Le fonds doit également favoriser l’accès aux appareils mobiles de qualité. Sans téléphones, même dans un périmètre doté d’une couverture réseau, il n’est pas possible d’accéder aux différents services mobiles. Subventionner les téléphones pour les pauvres peut être une approche dans le pays où environ 74,6% de personnes vivaient avec moins de 2,15 dollars par jour en 2023. Selon l’Union internationale des télécommunications, 48% de la population détenait un téléphone mobile en RDC en 2023. Soit une croissance de 51,2%. Une enquête de Target, réalisée en 2021 sur 2000 personnes réparties dans les 26 provinces de RDC, révélait que 49,9% des Congolais seulement possédaient un smartphone. 54% des hommes en possédaient contre 46% chez les femmes. 55% de détenteurs étaient des personnes âgées de 18 à 24 ans ; 59% des utilisateurs de 25 à 34 ans. 35% des Congolais usagers de smartphones utilisent un smartphone Tecno, marque de Transsion. Itel, autre marque de Transsion est la deuxième marque de téléphone la plus utilisée (25%). Viennent ensuite Samsung (22%), iPhone et Huawei (5%). LG et Sony (2%), Nokia, Motorola, Alcatel et Wiko représentent 1%. Les autres marques non identifiées sont utilisées par 6% des Congolais. L’UIT estime le coût d’un téléphone accessible lorsqu’il représente 15 à 20% du revenu mensuel.

Des tarifs abordables

Le coût des services télécoms est également un obstacle majeur à la consommation par les populations. Le FDSU doit avoir un impact dans les zones jugées « non rentables » par les opérateurs télécoms. Les services qui y sont offerts doivent être moins chers que dans les zones urbaines pour permettre aux plus pauvres d’y accéder. Dans plusieurs pays comme le Cameroun, le Sénégal ou encore la Côte d’Ivoire, c’est l’approche qui est privilégiée vu que les opérateurs télécoms n’ont pas directement effectué d’investissements à rentabiliser. La maintenance des équipements n’est pas également à leur charge, mais à celle de l’Autorité de régulation des télécommunications en charge de la gestion du fonds de service universel.

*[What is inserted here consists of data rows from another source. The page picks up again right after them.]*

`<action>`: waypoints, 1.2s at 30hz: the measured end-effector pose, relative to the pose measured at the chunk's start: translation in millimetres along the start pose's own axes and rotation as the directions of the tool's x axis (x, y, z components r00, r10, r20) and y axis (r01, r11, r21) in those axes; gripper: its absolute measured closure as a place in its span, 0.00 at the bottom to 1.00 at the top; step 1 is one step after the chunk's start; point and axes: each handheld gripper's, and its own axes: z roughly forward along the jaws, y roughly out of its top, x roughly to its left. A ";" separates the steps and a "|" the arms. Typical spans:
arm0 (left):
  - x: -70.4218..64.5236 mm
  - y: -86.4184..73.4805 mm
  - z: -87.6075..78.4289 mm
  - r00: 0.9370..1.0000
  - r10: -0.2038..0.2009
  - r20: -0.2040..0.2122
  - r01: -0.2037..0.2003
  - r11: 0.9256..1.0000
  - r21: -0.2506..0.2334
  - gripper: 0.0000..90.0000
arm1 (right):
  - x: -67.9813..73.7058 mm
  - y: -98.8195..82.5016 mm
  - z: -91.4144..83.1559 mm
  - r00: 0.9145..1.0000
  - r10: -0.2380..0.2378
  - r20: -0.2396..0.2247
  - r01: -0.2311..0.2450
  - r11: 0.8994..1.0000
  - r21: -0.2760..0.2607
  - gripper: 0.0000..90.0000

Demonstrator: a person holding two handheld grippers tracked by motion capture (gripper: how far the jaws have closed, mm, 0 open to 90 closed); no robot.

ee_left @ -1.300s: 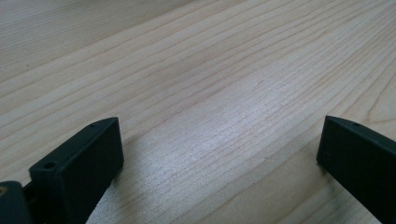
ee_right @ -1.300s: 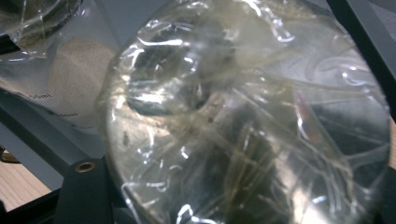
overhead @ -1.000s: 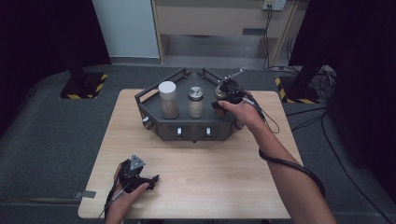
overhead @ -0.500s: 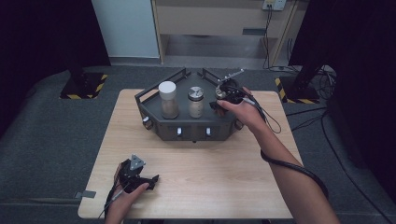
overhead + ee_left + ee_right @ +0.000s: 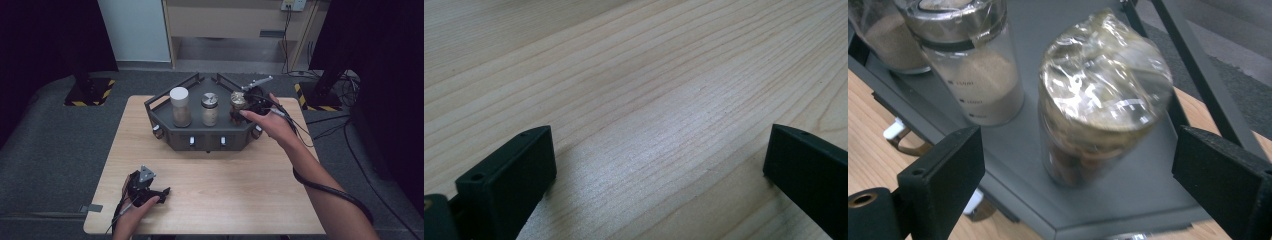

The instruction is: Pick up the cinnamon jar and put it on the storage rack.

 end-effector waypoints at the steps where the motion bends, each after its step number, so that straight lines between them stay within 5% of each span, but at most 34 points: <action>1: 0.0 0.0 0.0 1.000 0.000 0.000 0.000 1.000 0.000 0.00 | -0.3 -2.1 -3.1 1.000 0.005 0.000 -0.005 1.000 -0.007 0.07; 15: 0.0 0.1 -0.1 1.000 0.000 0.000 0.000 1.000 0.001 0.00 | -0.3 -31.5 -28.9 0.999 0.039 -0.012 -0.039 0.998 -0.043 0.06; 36: 0.0 0.1 -0.1 1.000 0.000 0.000 0.000 1.000 0.001 0.00 | 15.3 -79.6 -34.4 0.999 0.015 -0.036 -0.016 0.999 -0.035 0.04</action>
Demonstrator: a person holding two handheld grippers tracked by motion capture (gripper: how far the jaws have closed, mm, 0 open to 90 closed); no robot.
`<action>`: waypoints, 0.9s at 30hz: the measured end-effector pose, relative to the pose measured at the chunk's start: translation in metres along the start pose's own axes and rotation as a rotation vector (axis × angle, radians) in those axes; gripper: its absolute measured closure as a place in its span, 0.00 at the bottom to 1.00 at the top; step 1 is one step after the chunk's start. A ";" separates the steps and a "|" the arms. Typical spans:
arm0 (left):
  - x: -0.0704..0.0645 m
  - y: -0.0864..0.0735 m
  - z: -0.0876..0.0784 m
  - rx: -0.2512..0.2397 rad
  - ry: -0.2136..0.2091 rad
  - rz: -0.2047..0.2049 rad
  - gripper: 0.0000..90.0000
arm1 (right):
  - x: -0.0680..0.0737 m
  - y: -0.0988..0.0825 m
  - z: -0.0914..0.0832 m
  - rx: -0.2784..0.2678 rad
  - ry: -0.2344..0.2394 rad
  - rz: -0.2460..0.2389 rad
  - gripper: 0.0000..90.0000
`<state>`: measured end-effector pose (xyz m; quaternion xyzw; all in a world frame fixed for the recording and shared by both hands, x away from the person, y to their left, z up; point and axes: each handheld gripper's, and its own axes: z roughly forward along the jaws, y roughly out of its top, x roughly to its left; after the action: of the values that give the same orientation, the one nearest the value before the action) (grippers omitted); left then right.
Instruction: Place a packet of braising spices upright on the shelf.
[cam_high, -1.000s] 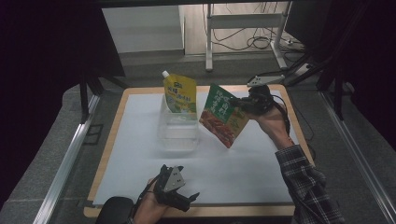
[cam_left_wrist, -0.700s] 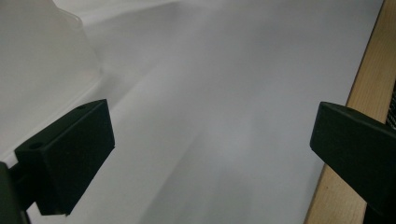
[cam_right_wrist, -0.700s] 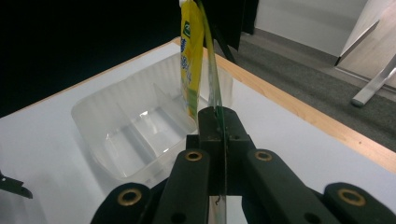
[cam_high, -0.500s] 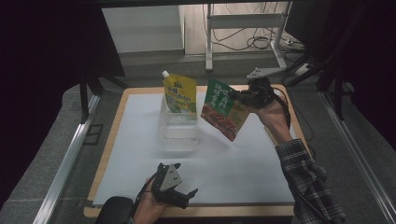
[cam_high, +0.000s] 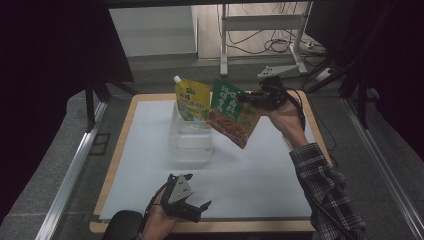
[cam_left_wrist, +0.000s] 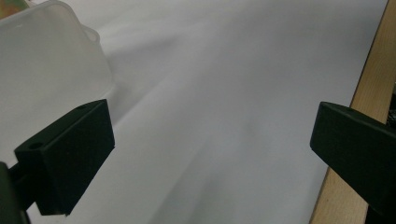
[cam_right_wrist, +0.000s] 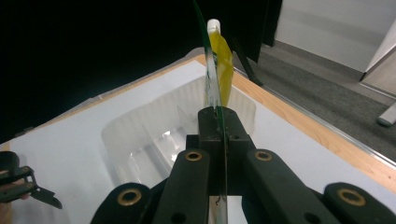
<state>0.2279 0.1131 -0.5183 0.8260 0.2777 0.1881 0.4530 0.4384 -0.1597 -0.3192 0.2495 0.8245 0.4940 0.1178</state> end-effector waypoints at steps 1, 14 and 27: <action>0.000 0.000 0.000 -0.001 -0.001 0.000 0.00 | 0.001 0.002 0.000 -0.002 0.005 -0.001 0.99; 0.001 0.001 -0.002 -0.018 -0.003 0.007 0.00 | 0.005 0.022 0.023 -0.015 0.062 -0.007 0.99; 0.001 0.001 -0.003 -0.024 -0.008 0.008 0.00 | 0.012 0.039 0.051 -0.023 0.108 -0.020 0.99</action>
<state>0.2274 0.1148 -0.5157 0.8222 0.2705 0.1901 0.4633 0.4620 -0.0995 -0.3096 0.2129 0.8265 0.5148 0.0811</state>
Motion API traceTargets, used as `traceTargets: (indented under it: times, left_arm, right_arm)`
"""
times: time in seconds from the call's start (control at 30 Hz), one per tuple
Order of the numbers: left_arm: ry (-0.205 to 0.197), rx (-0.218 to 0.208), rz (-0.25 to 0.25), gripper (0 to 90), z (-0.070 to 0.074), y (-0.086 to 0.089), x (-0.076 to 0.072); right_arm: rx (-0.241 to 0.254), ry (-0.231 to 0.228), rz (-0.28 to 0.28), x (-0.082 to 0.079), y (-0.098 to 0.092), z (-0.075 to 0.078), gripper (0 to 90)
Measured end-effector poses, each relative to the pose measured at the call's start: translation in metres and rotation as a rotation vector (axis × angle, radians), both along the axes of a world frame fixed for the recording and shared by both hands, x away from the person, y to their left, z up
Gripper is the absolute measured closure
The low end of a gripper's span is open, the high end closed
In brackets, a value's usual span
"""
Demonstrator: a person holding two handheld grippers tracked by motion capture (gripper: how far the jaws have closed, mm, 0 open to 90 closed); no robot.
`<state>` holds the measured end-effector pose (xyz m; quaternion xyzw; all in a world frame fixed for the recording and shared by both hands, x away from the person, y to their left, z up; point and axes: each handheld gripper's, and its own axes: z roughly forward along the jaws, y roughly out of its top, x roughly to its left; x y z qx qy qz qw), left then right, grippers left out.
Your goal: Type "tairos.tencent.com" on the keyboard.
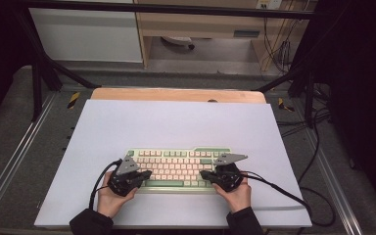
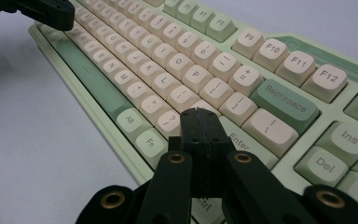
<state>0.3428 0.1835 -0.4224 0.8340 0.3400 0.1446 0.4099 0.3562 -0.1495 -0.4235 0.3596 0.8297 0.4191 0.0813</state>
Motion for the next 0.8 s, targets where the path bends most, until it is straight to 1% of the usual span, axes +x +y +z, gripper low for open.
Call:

En RDC, le coût d’accès aux forfaits Internet mobile le plus consommé (2 Gigaoctets) est encore perçu comme cher. Alors que la Commission du haut débit milite pour un tarif en dessous ou égal à 2% du revenu national brut (RNB) mensuel par habitant, dans le pays il équivaut encore à 32,7% du RNB. 

En remettant le FDSU dans son rôle, de nombreux changements sont attendus dans le secteur télécoms national. Bien géré, cet outil peut devenir un atout majeur du gouvernement dans la réalisation avec succès du plan national numérique au travers duquel il souhaite diversifier son économie et transformer sa population.